While it is easy to convert a “compare each element of list1 with each element of list2” logic to code using the Stream API and the solution’s source code might be short, it isn’t an efficient solution. If the lists are rather large, you will end up doing n × m operations.
Further, note that the distance between two int values can be up to 2³², which doesn’t fit into the (signed) int value range. So you should use long to express the result, if you’re looking for a general solution.
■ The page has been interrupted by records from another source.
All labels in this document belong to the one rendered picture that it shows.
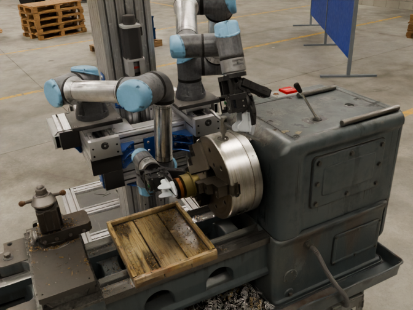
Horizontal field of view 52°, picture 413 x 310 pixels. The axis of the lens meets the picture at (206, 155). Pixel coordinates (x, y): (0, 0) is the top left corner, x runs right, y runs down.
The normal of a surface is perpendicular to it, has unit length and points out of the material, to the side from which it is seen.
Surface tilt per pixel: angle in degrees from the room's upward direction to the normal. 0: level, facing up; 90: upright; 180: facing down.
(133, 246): 0
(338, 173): 90
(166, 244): 0
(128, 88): 89
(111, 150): 90
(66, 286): 0
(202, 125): 90
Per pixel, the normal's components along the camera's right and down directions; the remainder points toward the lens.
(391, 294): -0.04, -0.89
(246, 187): 0.43, 0.25
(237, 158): 0.27, -0.38
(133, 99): -0.39, 0.42
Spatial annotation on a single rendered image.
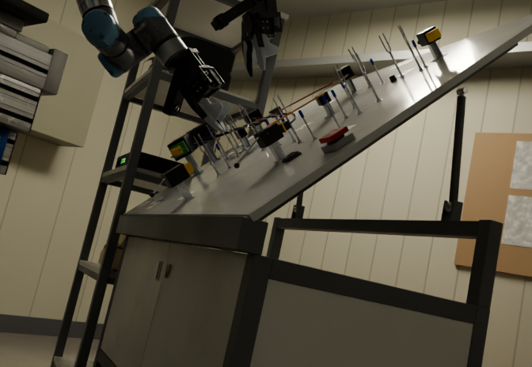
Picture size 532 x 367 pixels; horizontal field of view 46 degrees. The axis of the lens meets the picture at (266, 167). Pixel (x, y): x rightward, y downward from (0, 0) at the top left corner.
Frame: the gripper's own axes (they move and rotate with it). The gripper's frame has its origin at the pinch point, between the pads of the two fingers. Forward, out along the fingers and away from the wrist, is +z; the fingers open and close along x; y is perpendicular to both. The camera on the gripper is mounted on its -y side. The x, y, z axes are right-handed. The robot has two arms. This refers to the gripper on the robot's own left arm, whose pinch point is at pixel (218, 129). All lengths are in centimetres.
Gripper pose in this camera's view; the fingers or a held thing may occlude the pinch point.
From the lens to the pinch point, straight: 152.7
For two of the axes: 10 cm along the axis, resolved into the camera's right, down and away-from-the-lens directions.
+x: 4.1, -1.1, 9.0
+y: 7.0, -6.0, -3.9
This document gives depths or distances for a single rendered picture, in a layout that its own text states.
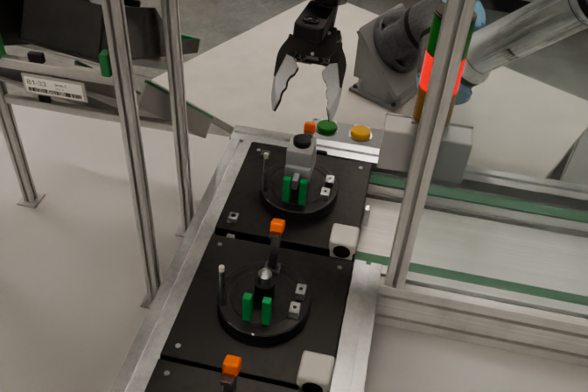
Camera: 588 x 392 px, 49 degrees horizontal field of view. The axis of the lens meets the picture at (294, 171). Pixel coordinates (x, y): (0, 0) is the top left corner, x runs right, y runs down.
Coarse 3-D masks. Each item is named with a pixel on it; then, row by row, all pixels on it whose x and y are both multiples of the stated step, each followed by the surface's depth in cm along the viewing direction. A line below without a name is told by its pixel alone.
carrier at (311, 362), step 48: (240, 240) 107; (192, 288) 99; (240, 288) 97; (288, 288) 98; (336, 288) 101; (192, 336) 93; (240, 336) 92; (288, 336) 93; (336, 336) 94; (288, 384) 88
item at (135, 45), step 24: (24, 0) 86; (48, 0) 84; (72, 0) 83; (24, 24) 86; (48, 24) 85; (72, 24) 84; (96, 24) 83; (144, 24) 92; (48, 48) 86; (72, 48) 85; (96, 48) 84; (144, 48) 93; (192, 48) 108
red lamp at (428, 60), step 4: (424, 56) 81; (428, 56) 79; (424, 60) 80; (428, 60) 79; (432, 60) 79; (424, 64) 80; (428, 64) 80; (424, 68) 81; (428, 68) 80; (424, 72) 81; (428, 72) 80; (424, 76) 81; (428, 76) 80; (420, 80) 82; (424, 80) 81; (428, 80) 81; (420, 84) 82; (424, 84) 81; (424, 88) 82
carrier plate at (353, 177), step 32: (256, 160) 123; (320, 160) 124; (352, 160) 124; (256, 192) 116; (352, 192) 117; (224, 224) 110; (256, 224) 110; (288, 224) 110; (320, 224) 111; (352, 224) 111
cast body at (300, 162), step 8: (296, 136) 109; (304, 136) 109; (296, 144) 108; (304, 144) 107; (312, 144) 109; (288, 152) 108; (296, 152) 107; (304, 152) 107; (312, 152) 108; (288, 160) 109; (296, 160) 108; (304, 160) 108; (312, 160) 110; (288, 168) 109; (296, 168) 109; (304, 168) 109; (312, 168) 112; (288, 176) 110; (296, 176) 109; (304, 176) 109; (296, 184) 108
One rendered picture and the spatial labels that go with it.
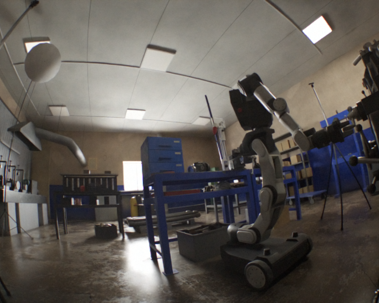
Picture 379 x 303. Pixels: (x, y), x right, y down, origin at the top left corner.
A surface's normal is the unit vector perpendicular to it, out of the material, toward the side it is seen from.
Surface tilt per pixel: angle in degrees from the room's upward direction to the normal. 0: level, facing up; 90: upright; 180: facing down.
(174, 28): 180
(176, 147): 90
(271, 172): 90
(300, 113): 90
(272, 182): 90
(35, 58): 120
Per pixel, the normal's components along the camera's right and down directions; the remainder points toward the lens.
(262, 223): -0.90, -0.01
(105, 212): 0.44, -0.28
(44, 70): 0.81, 0.50
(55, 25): 0.11, 0.96
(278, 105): -0.64, -0.16
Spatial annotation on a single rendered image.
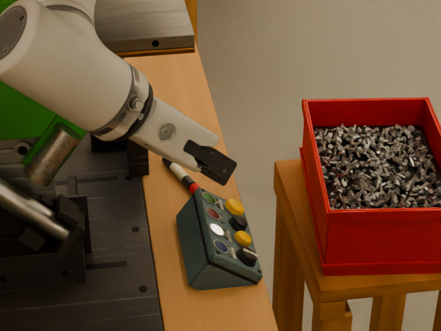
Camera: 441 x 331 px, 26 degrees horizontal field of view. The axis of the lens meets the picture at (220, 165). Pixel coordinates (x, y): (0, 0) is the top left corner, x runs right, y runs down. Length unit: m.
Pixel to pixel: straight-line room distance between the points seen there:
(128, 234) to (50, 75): 0.45
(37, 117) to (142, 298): 0.26
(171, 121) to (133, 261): 0.33
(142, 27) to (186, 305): 0.40
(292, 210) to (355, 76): 2.08
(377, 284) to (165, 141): 0.52
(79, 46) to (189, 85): 0.75
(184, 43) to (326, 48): 2.46
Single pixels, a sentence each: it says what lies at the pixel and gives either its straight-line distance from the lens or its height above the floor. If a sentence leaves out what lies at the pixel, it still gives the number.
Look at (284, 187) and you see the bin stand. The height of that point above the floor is 0.80.
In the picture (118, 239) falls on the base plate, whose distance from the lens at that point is 1.32.
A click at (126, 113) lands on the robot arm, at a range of 0.98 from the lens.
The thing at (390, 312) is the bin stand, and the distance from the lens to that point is 1.87.
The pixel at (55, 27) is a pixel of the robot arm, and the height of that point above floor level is 1.32.
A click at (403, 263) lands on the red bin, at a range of 1.42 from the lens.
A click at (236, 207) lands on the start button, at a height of 0.94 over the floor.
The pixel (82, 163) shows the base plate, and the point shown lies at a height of 0.90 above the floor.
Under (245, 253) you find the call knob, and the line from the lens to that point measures 1.23.
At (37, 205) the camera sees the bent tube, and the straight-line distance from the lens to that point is 1.23.
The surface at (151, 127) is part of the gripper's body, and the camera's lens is 0.99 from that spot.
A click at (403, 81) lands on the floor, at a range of 3.59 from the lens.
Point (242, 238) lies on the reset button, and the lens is 1.26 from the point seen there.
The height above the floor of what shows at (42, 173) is 1.05.
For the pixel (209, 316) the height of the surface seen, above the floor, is 0.90.
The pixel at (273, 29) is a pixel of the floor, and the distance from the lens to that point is 3.90.
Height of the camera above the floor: 1.72
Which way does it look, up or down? 34 degrees down
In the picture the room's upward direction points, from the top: straight up
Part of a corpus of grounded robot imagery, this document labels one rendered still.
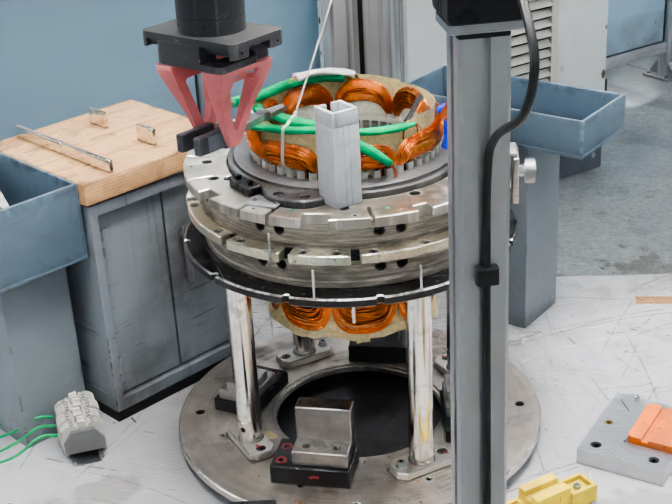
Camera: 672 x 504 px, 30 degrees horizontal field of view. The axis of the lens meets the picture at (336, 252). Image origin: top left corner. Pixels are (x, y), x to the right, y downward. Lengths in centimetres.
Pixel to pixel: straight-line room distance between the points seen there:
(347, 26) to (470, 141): 98
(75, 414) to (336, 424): 30
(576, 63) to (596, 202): 43
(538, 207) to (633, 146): 284
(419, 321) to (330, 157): 19
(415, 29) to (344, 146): 241
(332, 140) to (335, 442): 32
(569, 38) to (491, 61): 322
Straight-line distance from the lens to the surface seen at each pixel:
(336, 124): 108
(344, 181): 110
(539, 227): 152
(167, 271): 140
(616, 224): 375
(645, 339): 155
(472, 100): 69
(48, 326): 136
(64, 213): 130
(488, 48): 69
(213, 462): 130
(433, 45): 355
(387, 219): 109
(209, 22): 102
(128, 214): 135
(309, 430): 125
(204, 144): 105
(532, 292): 155
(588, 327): 156
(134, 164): 133
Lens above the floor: 154
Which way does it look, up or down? 25 degrees down
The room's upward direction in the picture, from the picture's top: 3 degrees counter-clockwise
So a solution may look like this:
public static long smallestDistance(List<Integer> list1, List<Integer> list2) {
int[] list2Sorted = list2.stream().mapToInt(Integer::intValue).sorted().toArray();
if(list2Sorted.length == 0) throw new IllegalArgumentException("list2 is empty");
long smallest = Long.MAX_VALUE;
for(int i: list1) {
int pos = Arrays.binarySearch(list2Sorted, i);
if(pos >= 0) return 0;
pos ^= -1;
if(pos < list2Sorted.length) {
long d = Math.abs(list2Sorted[pos] - (long)i);
if(d < smallest) smallest = d;
}
if(pos > 0) {
long d = Math.abs(list2Sorted[pos-1] - (long)i);
if(d < smallest) smallest = d;
}
}
if(smallest == Long.MAX_VALUE) throw new IllegalArgumentException("list1 is empty");
return smallest;
}
By sorting one list, we can efficiently look up the closest element(s) for each element of the other list. This way, the time complexity reduces from O(n×m) (all cases) to O((n+m)×log(m)) (worst case). As a bonus, it will return immediately if it found a match, as that implies the smallest possible distance of zero.
If you want to test it, consider example input like a list of even and a list of odd numbers:
List<Integer> list1
= IntStream.range(0, 100000).mapToObj(i -> i*2).collect(Collectors.toList());
List<Integer> list2
= IntStream.range(0, 100000).mapToObj(i -> i*2+1).collect(Collectors.toList());
Since there is no exact match, short-cutting is not possible, but the different time complexity will become noticeable.